TO DO
In the entries that follow, find every line containing "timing" and copy it.

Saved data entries
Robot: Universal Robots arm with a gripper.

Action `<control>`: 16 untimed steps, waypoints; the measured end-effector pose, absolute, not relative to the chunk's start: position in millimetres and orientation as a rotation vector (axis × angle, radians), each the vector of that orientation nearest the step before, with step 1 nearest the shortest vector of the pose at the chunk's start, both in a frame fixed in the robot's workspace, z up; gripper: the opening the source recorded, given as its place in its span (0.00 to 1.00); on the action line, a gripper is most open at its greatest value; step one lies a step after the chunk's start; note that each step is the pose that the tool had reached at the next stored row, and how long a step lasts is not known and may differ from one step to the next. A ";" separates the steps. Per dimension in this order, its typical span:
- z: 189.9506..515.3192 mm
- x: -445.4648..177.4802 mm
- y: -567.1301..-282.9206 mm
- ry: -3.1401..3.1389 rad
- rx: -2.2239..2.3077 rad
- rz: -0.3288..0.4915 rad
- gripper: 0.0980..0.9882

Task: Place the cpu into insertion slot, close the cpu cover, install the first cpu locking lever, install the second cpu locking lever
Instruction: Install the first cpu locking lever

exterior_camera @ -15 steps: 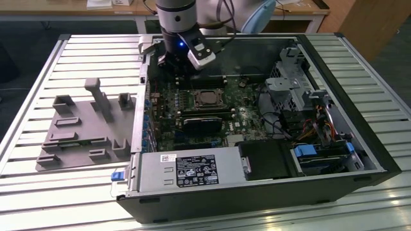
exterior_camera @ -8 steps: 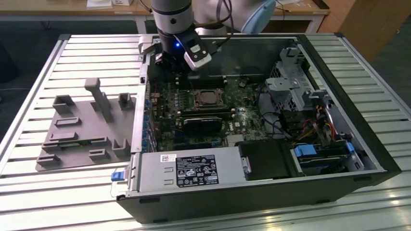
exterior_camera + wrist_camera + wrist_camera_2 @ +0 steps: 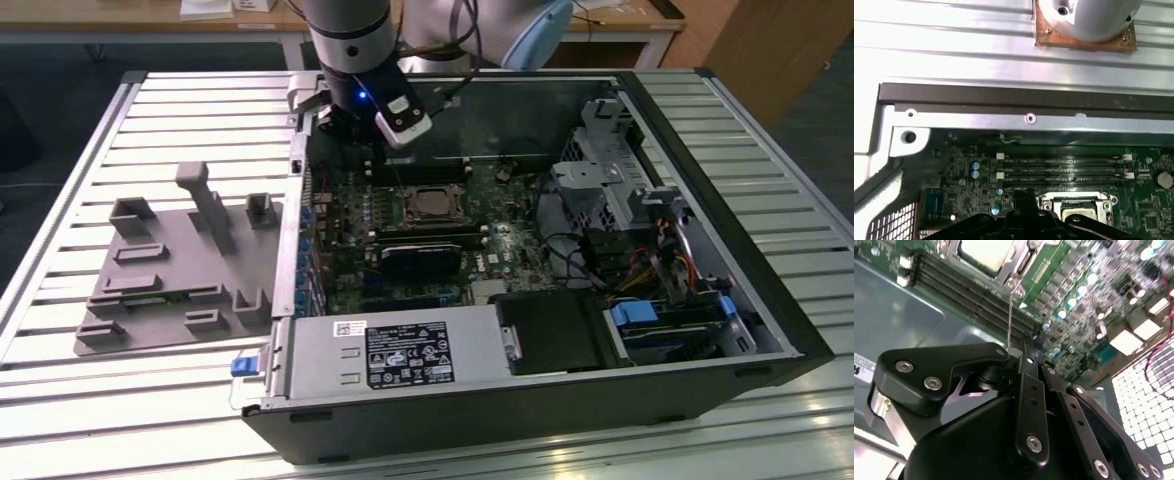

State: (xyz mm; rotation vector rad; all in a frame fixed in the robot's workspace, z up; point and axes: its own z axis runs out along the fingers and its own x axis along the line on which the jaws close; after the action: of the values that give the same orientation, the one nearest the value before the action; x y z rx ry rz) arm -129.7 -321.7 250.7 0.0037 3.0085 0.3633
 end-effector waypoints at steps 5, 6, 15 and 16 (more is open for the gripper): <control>247.3 -128.4 -321.7 3.008 0.005 0.372 0.00; 246.8 -127.2 -321.7 3.008 0.006 0.372 0.00; 244.0 -103.3 -321.7 3.007 0.009 0.372 0.00; 243.9 -100.2 -321.7 3.007 0.009 0.372 0.00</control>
State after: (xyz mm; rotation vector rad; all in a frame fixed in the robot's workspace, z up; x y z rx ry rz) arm -100.2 -321.7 243.9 0.0086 3.0072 0.3715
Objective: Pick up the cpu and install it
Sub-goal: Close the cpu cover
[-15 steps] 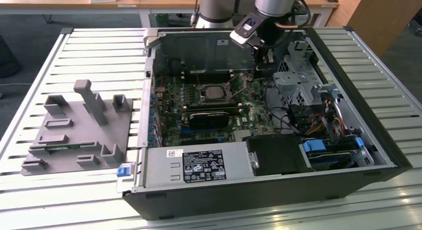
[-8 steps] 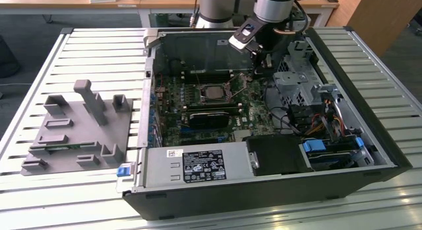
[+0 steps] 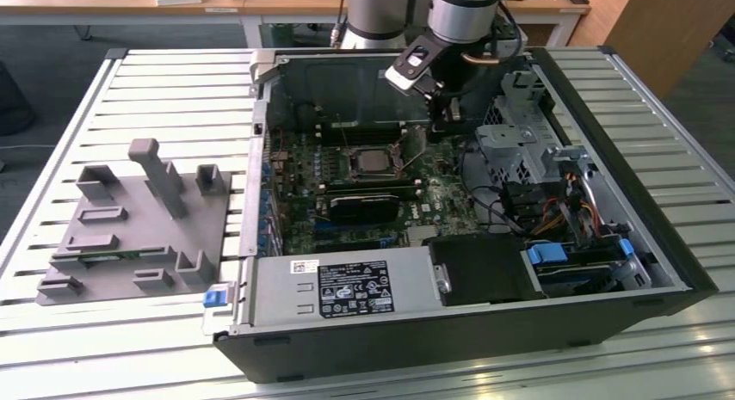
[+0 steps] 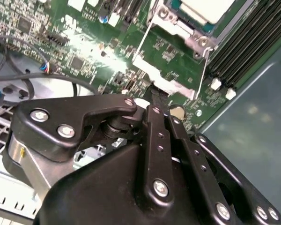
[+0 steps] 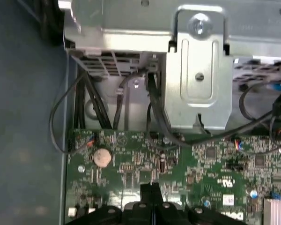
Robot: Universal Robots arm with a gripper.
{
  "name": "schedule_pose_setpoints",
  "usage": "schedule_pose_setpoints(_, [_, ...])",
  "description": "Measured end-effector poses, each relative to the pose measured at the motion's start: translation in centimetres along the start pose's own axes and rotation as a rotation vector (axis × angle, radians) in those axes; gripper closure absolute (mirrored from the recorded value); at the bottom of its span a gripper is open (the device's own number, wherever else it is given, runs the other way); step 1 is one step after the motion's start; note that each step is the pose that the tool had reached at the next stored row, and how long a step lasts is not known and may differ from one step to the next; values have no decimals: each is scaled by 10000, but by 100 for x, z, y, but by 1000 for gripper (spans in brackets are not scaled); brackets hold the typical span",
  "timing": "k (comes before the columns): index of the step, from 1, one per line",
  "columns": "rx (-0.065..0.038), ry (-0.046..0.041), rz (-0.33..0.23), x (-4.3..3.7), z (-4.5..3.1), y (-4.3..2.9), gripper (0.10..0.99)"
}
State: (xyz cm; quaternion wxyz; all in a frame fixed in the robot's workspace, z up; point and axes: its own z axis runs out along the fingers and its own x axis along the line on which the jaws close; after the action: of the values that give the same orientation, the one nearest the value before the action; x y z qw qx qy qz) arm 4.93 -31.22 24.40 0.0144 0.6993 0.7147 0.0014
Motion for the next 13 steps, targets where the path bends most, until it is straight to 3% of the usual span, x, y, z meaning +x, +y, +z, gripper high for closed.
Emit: schedule_pose_setpoints(13, [0,24,2,12,5,-532,980])
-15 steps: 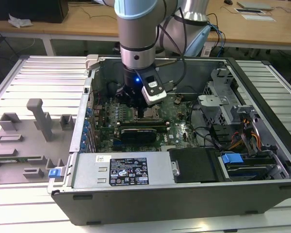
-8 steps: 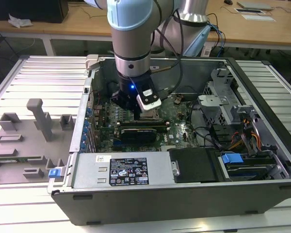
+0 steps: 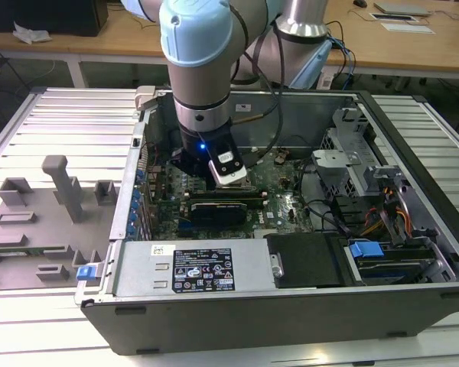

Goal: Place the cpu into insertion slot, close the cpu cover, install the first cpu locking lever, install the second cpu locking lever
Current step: 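Install the second cpu locking lever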

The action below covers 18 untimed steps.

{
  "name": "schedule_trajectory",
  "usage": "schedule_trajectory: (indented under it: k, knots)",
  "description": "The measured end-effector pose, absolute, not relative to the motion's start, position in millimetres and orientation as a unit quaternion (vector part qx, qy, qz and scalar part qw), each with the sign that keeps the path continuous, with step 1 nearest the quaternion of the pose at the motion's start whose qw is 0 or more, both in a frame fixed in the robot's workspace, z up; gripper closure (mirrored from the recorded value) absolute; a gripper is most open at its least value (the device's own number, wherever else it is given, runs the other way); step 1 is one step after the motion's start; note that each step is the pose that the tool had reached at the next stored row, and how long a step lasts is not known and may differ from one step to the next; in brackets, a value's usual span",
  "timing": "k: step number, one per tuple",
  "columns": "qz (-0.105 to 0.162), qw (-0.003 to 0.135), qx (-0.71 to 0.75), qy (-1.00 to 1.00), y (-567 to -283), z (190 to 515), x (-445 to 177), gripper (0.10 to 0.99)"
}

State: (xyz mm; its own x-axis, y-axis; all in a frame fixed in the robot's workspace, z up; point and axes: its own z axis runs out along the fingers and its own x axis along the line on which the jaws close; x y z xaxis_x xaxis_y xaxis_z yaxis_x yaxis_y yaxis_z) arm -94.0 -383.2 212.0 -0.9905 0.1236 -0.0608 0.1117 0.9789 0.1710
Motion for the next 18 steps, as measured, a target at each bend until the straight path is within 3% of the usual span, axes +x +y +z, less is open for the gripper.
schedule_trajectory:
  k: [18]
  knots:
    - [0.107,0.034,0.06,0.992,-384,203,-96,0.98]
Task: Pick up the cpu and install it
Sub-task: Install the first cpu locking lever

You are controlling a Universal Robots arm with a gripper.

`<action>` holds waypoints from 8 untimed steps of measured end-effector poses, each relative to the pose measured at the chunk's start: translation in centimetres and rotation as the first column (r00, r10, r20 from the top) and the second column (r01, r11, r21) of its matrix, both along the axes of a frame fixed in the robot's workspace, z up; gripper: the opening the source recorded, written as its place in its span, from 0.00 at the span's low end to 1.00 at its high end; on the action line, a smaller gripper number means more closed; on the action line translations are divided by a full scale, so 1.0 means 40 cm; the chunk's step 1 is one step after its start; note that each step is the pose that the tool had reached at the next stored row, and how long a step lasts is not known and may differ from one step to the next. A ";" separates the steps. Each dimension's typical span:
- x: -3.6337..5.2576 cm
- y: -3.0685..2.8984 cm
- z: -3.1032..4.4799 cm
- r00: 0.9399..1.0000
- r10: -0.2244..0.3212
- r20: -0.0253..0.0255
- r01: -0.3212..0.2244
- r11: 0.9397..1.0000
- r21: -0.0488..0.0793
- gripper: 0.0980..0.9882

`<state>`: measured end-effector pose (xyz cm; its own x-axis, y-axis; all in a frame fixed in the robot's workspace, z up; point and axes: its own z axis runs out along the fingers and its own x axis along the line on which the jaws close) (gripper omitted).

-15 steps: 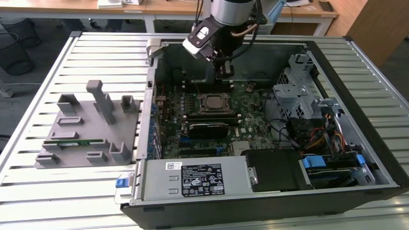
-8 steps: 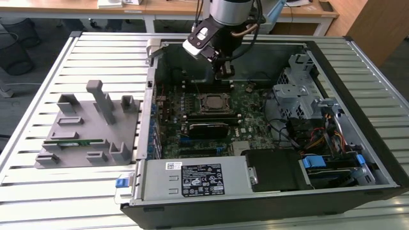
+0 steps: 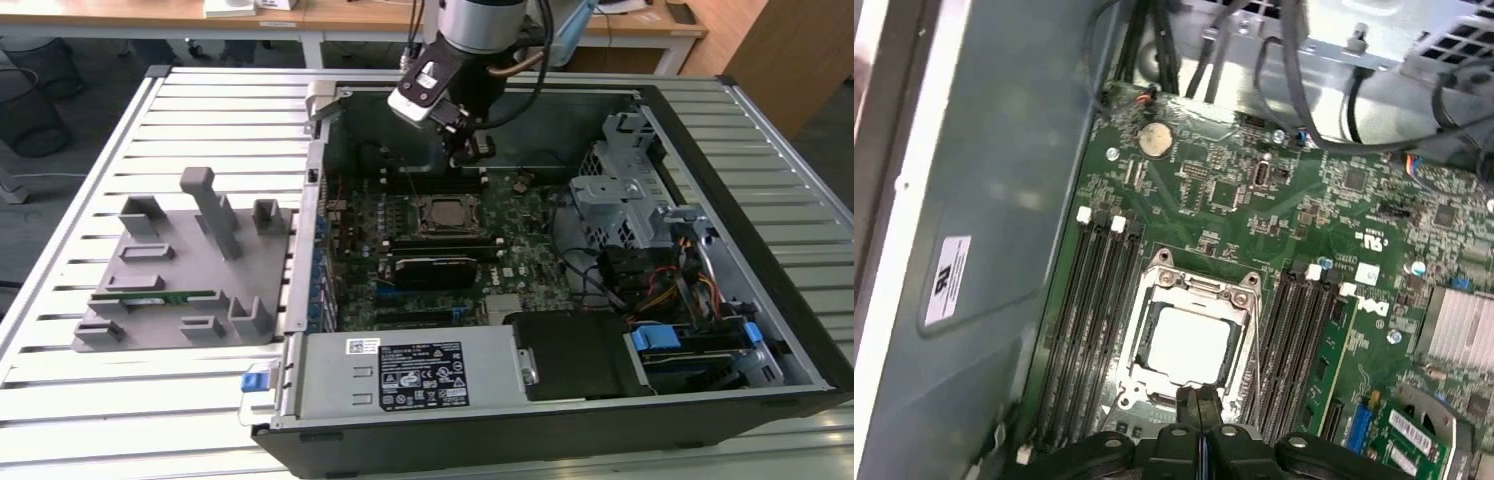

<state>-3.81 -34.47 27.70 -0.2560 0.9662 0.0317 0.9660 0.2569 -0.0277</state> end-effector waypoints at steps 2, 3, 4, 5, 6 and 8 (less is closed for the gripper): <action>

RESULT BELOW
  "timing": "k (comes before the columns): index of the step, from 1, one per line",
  "timing": "k: step number, one per tuple",

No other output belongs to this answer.